Appel à ses partisans
Le camp Ravalomanana a d'ores et déjà recours à tous les moyens légaux pour contester les résultats du scrutin. Dès le week-end dernier, des juristes et des membres de son comité de soutien ont investi le siège de la Céni pour procéder à des confrontations de procès-verbaux électoraux. Un processus non prévu par la loi électorale mais autorisé par la Céni, afin de «dissiper toute suspicion». Ravalomanana a désormais deux jours pour déposer des requêtes auprès de la HCC, qui doit valider les résultats du scrutin d'ici le 9 janvier. Les partisans d'Andry Rajoelina soulignent qu'avec plus de 500 000 voix d'écart entre les deux candidats, même l'annulation des résultats de plusieurs bureaux de vote ne remettrait pas en cause les résultats d'ensemble.
Mais Marc Ravalomanana semble ne pas vouloir s'en tenir à une contestation juridique. En appelant ses partisans à se réunir samedi à Antananarivo «pour défendre le choix du peuple», il a ravivé le spectre des émeutes urbaines de 2009 fomentées par Andry Rajoelina, et suivies d'un coup d'Etat militaire. «Le risque de contestation populaire me semble bien moins élevé aujourd'hui, tempère Jean-Michel Wachsberger. Les deux candidats n'ont pas le même type de partisans. Rajoelina a plus de supports dans les quartiers bas de la capitale, dans les régions côtières, bref parmi les marginalisés du système. Alors qu'ils ont des parcours très semblables, Ravalomana représente plus l'establishment dans l'esprit des gens. Son électorat se compose surtout de la petite et moyenne bourgeoisie, moins encline à sortir dans la rue.»

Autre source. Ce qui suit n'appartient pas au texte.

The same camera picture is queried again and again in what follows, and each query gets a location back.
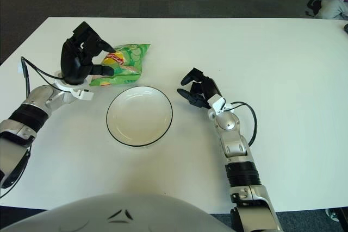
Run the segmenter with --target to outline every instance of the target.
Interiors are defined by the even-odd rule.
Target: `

Abstention et désaffection
Même une transition dans le calme serait loin de résoudre tous les problèmes politiques du pays. «Celui qui prend le pouvoir, prend tous les pouvoirs, explique Jean-Michel Wachsberger. Il faut arrêter de compter sur un homme providentiel qui sauverait Madagascar. Les changements politiques ne pourront venir que d’une lente structuration de la société civile, des corps intermédiaires.» Un défi de taille, d’autant que la désaffection des citoyens envers la vie politique gagne du terrain après une décennie marquée par la dégradation de la situation économique et sécuritaire. L’abstention (52% au second tour) ne cesse d’augmenter depuis quelques années, comme le nombre de bulletins blancs et nuls, témoignant de la lassitude des électeurs face à un jeu politique grippé et de l’isolement de certaines régions.